» TASK OBJECTIVE:
Search the records for "measured" and copy each line that holds it.

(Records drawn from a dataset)
_ _ _
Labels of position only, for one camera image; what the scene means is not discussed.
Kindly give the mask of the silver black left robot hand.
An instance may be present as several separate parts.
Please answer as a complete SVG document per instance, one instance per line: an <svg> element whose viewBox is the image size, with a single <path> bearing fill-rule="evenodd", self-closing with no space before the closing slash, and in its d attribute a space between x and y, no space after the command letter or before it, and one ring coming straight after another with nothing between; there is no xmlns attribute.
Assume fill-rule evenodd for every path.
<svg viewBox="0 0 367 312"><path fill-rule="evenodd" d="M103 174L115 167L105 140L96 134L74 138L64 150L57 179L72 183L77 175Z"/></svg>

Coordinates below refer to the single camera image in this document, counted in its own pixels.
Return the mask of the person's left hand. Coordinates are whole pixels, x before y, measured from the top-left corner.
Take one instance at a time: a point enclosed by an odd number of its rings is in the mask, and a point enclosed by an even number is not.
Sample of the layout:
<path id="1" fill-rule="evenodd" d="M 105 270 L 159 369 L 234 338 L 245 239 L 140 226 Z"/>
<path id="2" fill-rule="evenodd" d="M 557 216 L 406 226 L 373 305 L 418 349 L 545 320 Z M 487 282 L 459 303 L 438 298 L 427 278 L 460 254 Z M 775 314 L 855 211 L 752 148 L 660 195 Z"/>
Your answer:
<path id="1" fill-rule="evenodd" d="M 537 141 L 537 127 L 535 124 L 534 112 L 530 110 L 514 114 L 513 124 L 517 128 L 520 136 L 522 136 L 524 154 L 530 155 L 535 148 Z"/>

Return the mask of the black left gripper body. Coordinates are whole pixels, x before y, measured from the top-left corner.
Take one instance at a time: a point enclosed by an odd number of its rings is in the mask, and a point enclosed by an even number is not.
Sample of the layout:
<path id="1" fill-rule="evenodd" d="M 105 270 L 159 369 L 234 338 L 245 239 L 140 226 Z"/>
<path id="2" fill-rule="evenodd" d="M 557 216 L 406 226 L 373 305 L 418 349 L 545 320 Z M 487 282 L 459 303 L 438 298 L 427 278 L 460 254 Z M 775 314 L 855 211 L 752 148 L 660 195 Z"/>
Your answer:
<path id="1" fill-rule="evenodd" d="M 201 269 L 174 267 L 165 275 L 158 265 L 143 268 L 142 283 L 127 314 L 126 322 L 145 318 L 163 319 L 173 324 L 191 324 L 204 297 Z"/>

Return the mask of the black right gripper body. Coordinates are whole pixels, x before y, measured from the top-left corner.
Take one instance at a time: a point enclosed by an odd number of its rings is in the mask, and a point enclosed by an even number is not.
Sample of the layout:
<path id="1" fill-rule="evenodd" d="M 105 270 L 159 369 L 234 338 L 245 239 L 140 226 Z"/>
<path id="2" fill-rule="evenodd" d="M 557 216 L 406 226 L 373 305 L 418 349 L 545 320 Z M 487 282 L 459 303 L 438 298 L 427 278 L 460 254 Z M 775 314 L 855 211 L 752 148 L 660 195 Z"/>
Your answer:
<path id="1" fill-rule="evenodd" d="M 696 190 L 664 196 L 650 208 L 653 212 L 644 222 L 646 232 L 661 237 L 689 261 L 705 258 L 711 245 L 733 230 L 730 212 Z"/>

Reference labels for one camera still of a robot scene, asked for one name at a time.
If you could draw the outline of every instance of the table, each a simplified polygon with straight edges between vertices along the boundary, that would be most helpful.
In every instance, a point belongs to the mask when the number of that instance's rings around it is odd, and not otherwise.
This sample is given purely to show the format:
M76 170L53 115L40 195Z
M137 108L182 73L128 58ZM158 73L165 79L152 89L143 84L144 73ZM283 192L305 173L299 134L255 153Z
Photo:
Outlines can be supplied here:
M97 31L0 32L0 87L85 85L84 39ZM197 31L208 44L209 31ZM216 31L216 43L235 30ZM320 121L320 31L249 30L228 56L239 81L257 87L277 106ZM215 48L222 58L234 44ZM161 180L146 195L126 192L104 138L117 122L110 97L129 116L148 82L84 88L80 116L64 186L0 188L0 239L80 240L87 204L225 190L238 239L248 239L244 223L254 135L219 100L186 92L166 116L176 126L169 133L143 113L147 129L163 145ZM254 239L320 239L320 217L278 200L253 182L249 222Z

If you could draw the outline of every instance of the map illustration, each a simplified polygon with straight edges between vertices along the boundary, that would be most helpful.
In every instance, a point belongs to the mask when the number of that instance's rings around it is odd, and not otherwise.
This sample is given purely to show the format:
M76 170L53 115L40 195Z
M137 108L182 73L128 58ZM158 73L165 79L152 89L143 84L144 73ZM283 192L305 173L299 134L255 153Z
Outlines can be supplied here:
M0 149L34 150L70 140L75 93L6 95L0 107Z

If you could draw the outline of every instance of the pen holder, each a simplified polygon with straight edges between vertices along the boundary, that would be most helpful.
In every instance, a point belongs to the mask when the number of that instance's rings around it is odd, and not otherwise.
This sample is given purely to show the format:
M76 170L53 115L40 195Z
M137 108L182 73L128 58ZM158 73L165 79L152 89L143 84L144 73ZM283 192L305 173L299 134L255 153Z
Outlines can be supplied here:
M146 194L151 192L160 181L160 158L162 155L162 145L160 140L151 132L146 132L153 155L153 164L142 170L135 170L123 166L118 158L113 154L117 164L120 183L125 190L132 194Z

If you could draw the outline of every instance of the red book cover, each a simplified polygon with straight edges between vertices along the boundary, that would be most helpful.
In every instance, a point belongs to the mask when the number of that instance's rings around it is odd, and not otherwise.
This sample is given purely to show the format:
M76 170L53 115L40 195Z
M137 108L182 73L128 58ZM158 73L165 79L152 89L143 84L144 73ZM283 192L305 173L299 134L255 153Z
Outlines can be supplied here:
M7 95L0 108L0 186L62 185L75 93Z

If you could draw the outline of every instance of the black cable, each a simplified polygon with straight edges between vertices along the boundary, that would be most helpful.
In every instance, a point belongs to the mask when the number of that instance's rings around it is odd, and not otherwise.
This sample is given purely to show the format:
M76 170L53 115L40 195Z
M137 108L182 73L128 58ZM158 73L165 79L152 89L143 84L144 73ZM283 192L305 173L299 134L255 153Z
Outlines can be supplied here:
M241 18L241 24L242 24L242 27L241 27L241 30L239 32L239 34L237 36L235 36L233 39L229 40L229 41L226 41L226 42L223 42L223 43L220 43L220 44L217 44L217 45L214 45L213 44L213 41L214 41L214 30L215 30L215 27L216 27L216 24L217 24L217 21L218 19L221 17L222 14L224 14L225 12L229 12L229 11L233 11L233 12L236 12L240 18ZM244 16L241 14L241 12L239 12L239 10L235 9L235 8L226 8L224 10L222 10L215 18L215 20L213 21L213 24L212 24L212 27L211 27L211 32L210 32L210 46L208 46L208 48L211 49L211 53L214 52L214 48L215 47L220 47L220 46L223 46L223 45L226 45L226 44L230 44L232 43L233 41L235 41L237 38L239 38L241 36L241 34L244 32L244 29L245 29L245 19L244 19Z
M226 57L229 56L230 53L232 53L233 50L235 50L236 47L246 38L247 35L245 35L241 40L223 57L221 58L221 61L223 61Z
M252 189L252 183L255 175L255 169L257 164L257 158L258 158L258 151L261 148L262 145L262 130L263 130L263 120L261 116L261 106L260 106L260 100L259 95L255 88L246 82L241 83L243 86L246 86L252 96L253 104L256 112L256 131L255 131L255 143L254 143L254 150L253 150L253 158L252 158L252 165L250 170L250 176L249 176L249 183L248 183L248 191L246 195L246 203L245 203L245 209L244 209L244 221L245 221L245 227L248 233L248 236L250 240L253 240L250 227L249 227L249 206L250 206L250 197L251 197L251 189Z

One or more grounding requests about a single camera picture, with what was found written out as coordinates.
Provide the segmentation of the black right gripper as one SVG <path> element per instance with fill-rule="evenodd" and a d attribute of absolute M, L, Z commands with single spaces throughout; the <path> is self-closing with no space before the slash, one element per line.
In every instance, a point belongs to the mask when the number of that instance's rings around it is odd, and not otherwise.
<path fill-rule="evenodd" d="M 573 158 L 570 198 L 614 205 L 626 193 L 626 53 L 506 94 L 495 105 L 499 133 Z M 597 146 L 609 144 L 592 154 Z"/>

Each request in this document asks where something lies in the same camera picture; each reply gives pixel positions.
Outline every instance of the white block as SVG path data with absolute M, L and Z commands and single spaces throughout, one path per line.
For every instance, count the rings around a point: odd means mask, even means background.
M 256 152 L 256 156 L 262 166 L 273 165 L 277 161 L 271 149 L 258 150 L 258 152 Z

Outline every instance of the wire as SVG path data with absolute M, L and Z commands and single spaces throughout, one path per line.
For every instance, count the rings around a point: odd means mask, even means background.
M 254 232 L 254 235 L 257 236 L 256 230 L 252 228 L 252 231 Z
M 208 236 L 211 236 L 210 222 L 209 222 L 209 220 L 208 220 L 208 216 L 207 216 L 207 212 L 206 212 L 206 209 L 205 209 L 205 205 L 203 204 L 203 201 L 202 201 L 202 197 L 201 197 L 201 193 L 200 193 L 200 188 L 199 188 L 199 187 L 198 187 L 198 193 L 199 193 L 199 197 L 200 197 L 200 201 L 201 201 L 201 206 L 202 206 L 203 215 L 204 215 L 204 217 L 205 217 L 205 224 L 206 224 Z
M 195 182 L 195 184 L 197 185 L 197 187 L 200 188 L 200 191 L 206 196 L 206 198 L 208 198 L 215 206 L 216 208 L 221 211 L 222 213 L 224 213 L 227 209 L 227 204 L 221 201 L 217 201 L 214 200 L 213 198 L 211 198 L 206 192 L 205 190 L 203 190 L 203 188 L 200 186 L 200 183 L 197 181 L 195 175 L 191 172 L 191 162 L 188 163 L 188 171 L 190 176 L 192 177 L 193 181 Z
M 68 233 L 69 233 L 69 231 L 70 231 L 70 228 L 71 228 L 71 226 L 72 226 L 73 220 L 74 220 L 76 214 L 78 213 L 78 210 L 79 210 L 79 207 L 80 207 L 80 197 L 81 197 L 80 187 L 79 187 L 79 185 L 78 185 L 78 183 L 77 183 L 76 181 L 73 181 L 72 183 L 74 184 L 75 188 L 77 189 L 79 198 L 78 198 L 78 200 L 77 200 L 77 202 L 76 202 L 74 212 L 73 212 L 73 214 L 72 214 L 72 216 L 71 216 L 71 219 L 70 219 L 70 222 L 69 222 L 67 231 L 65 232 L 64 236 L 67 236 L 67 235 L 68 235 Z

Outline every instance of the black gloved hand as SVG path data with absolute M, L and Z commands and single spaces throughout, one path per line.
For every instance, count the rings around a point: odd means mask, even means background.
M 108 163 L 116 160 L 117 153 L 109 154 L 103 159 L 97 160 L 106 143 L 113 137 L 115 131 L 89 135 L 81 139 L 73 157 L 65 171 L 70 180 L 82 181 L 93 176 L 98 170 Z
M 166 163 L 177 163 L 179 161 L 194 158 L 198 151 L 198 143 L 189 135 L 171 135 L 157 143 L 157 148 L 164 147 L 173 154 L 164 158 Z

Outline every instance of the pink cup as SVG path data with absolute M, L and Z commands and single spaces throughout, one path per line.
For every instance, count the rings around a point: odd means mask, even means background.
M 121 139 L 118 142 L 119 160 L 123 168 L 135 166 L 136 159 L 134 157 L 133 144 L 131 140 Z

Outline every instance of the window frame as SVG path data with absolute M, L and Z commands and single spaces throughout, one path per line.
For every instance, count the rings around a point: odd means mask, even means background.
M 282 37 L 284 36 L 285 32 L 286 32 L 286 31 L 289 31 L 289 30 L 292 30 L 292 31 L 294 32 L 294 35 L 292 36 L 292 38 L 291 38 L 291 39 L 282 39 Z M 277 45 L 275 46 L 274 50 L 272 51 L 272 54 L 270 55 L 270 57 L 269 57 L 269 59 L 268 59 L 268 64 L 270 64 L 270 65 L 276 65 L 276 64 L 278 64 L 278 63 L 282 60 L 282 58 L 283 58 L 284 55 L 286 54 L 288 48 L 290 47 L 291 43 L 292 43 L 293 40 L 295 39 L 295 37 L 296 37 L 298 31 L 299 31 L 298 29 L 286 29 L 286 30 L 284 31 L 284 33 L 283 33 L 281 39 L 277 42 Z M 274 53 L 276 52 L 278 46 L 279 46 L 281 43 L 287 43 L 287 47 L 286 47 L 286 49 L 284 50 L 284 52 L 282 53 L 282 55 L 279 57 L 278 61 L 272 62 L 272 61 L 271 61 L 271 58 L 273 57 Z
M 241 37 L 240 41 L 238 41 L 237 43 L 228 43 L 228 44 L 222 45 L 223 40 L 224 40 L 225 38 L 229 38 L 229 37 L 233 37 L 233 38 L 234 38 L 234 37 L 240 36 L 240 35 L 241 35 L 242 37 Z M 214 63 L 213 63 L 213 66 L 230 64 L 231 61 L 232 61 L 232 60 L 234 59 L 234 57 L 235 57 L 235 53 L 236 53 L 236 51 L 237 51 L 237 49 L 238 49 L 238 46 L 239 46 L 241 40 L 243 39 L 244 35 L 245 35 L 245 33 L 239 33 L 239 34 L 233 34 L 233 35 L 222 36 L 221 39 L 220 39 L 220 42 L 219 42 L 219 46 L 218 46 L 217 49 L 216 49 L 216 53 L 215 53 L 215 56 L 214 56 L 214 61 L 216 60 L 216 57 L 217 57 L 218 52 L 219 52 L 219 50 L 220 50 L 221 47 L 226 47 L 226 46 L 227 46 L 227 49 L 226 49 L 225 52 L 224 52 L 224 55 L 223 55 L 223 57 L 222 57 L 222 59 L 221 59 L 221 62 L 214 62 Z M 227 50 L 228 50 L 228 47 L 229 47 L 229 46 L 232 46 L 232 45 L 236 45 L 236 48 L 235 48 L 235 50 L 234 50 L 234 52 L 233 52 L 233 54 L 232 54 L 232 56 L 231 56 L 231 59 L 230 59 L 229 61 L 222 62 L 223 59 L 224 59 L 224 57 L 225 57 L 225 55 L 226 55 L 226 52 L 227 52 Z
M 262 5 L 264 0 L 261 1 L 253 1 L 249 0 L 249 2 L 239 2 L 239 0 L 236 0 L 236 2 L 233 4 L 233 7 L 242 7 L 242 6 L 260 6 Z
_ _ _
» YOUR SOLUTION:
Return the mask of the person's left hand. Coordinates are whole pixels, x before y, measured from the top-left corner.
Return the mask of the black left gripper body. Coordinates are whole pixels, x before y, measured from the top-left corner.
Return the mask of the black right gripper body. Coordinates are whole pixels, x before y, measured from the top-left corner.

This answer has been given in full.